## Work to complete
Find the word "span" in the listing. Copy out each line where it occurs.

## Dataset content
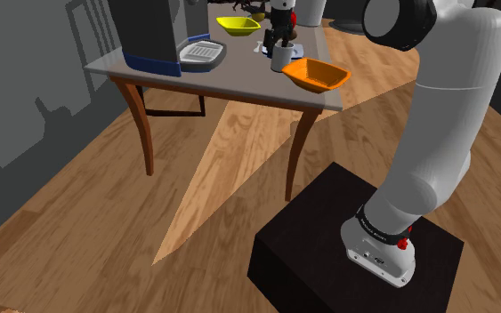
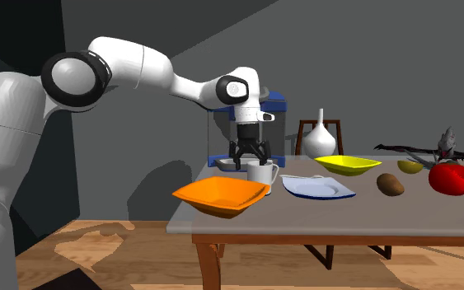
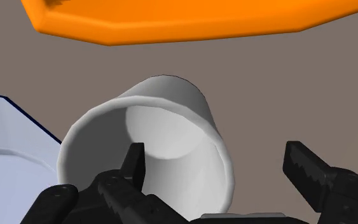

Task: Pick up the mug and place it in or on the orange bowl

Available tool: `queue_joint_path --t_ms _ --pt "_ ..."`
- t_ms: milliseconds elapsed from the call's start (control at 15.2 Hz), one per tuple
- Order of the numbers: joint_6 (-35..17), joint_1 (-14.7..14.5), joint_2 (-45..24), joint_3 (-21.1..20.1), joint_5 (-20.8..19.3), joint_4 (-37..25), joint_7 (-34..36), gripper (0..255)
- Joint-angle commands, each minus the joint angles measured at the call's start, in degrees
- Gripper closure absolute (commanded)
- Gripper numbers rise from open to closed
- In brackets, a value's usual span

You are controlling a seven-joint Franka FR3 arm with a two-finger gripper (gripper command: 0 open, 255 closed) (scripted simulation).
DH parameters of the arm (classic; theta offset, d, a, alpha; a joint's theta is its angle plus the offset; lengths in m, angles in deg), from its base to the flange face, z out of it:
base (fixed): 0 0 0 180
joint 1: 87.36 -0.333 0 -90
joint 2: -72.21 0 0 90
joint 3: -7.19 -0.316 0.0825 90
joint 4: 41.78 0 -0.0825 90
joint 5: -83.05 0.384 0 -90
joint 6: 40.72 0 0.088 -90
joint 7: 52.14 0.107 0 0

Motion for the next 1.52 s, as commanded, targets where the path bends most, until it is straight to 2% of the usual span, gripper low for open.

## Result of this task
- In brackets, a value's usual span
Motion for the next 1.52 s, as commanded, targets where the path bends most, until it is straight to 2% of the usual span, gripper low for open.

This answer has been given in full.